##### restructuring SEP wave data for WTP analysis (robustness checks) ######
################################################################

rm(list = ls())

# Load Packages 
library(tidyverse)
library(haven)
library(labelled)
library(data.table)
library(stringr)
library(cregg)


# Load wave data
w8 <- read_dta("/Volumes/1709-UmweltPanel/data/w8/final_data/upanel_w8.dta") %>% 
  zap_formats() %>% 
  zap_label %>% 
  as.data.frame()

# Save conjoint data
df_all <- w8 %>% 
  # subset to conjoint participants (this also filters unit non-response)
  filter(w8_surveyarm == 1) %>% 
  # select conjoint variables
  select(PubId, contains("q32"), contains("conj")) %>% 
  # get rid of variables indicating attribute order of appearance
  select(-contains(c("r1attr", "r2attr", "r3attr", "r4attr"))) 



# data prep ---------------------------------------------------------------

# Drop observations with any missings
df <- df_all %>% 
  filter_all(all_vars(. >= 0))

# Examine missings
dropped <- anti_join(df_all, df)

# drop product randomisation from main df ---------------------------------
df_final <- df %>% 
  select(-w8_treat_conj_buy)

# Save coding scheme of attribute variables (one for each)
labels <- df %>% 
  select(contains("w8_conjoint_buy_r"))

conj_attr1 <- data.frame(
  code = as.numeric(val_labels(labels$w8_conjoint_buy_r1prod1price)),
  attr = names(val_labels(labels$w8_conjoint_buy_r1prod1price)))

conj_attr2 <- data.frame(
  code = as.numeric(val_labels(labels$w8_conjoint_buy_r1prod1life)),
  attr = names(val_labels(labels$w8_conjoint_buy_r1prod1life)))

conj_attr3 <- data.frame(
  code = as.numeric(val_labels(labels$w8_conjoint_buy_r1prod1env)),
  attr = names(val_labels(labels$w8_conjoint_buy_r1prod1env)))

conj_attr4 <- data.frame(
  code = as.numeric(val_labels(labels$w8_conjoint_buy_r1prod1eff)),
  attr = names(val_labels(labels$w8_conjoint_buy_r1prod1eff)))

conj_attr5 <- data.frame(
  code = as.numeric(val_labels(labels$w8_conjoint_buy_r1prod1recy)),
  attr = names(val_labels(labels$w8_conjoint_buy_r1prod1recy)))

conj_attr6 <- data.frame(
  code = as.numeric(val_labels(labels$w8_conjoint_buy_r1prod1rep)),
  attr = names(val_labels(labels$w8_conjoint_buy_r1prod1rep)))

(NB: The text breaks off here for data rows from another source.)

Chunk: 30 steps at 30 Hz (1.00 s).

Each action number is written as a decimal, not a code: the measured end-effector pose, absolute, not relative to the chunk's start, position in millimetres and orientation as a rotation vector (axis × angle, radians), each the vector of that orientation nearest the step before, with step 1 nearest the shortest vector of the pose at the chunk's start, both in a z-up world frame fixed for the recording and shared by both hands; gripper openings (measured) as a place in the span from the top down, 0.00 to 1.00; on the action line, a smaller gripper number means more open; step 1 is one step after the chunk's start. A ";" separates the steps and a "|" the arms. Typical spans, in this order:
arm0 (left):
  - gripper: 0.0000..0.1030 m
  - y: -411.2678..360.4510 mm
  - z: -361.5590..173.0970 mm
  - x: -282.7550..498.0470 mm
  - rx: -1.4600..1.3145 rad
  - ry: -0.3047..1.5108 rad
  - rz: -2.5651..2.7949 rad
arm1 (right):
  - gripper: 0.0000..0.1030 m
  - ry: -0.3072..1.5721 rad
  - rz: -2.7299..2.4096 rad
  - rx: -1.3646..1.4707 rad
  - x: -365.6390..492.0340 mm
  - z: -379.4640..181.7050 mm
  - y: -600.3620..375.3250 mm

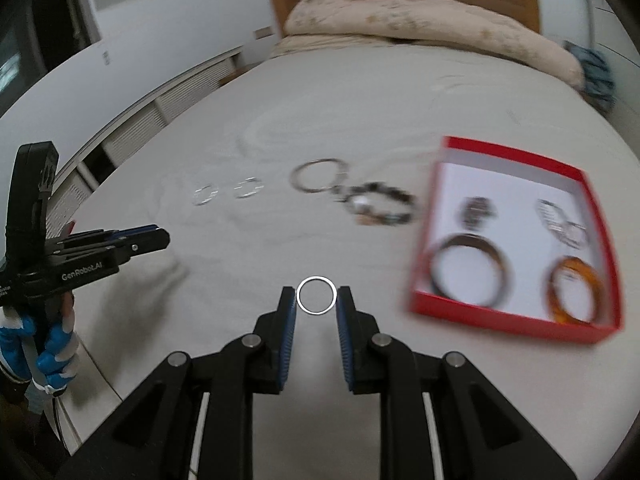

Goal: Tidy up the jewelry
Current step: 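Carry both rings over the red box with both grippers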

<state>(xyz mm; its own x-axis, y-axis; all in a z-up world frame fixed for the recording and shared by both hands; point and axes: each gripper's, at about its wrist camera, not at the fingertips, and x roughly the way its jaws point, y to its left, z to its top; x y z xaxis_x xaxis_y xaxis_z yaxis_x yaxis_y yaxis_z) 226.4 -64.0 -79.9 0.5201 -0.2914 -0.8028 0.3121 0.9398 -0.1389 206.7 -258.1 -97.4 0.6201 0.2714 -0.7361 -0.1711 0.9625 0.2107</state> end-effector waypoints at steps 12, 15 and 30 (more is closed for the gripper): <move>0.84 -200.0 -66.4 244.6 0.101 0.939 -0.550 | 0.82 0.822 0.083 0.129 202.7 -81.1 -377.7; 0.84 -230.9 -67.7 257.2 0.117 0.939 -0.576 | 0.82 0.826 0.068 0.123 216.8 -84.8 -396.0; 0.84 -338.3 -114.8 341.0 0.254 0.989 -0.569 | 0.82 0.929 0.082 0.062 316.2 -128.4 -444.5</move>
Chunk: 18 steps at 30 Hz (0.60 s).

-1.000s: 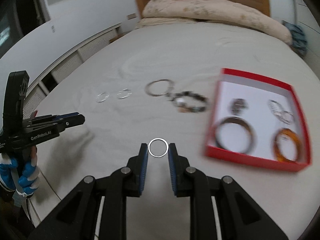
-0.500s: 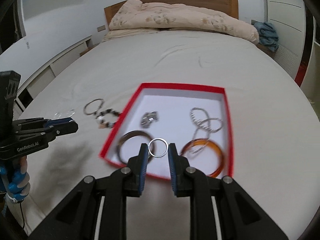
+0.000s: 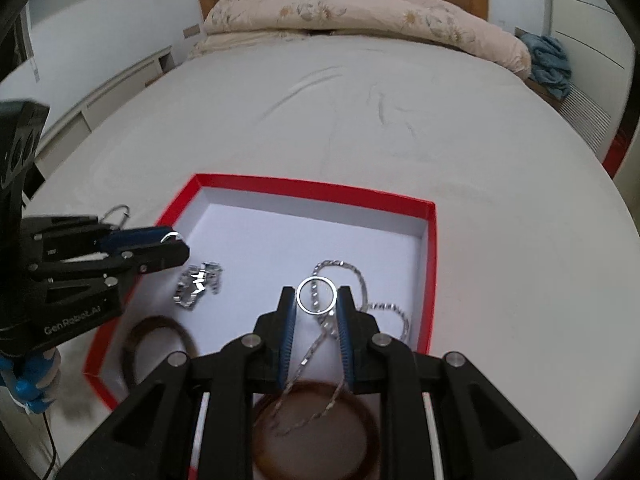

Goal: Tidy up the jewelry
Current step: 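Carry both rings over the red box with both grippers, then open both grippers to drop the rings into the box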

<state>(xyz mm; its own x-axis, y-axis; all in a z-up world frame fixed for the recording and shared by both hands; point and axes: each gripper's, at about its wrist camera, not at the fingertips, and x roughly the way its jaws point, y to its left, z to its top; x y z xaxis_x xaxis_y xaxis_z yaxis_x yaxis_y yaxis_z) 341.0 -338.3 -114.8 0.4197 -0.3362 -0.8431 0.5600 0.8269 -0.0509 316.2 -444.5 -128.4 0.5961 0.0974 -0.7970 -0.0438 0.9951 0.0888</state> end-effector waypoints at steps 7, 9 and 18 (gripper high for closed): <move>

# data wrangling ----------------------------------------------------------

dfconj <- df_final


### Stretch dataframe
dfconj_long <- dfconj %>% 
  pivot_longer(-PubId, names_to = "variable", values_to = "value")

dfconj_long <- dfconj_long %>% 
  mutate(value = as.numeric(value))

### Add policy, round, variable type indicators 

# Generate product number variable
dfconj_long <- dfconj_long %>% 
  mutate(product = as.numeric(str_sub(str_extract(variable, "d\\d"), 2)))

# Generate experimental round variable
dfconj_long <- dfconj_long %>% 
  mutate(round = as.numeric(str_sub(str_extract(variable, "r\\d"), 2)))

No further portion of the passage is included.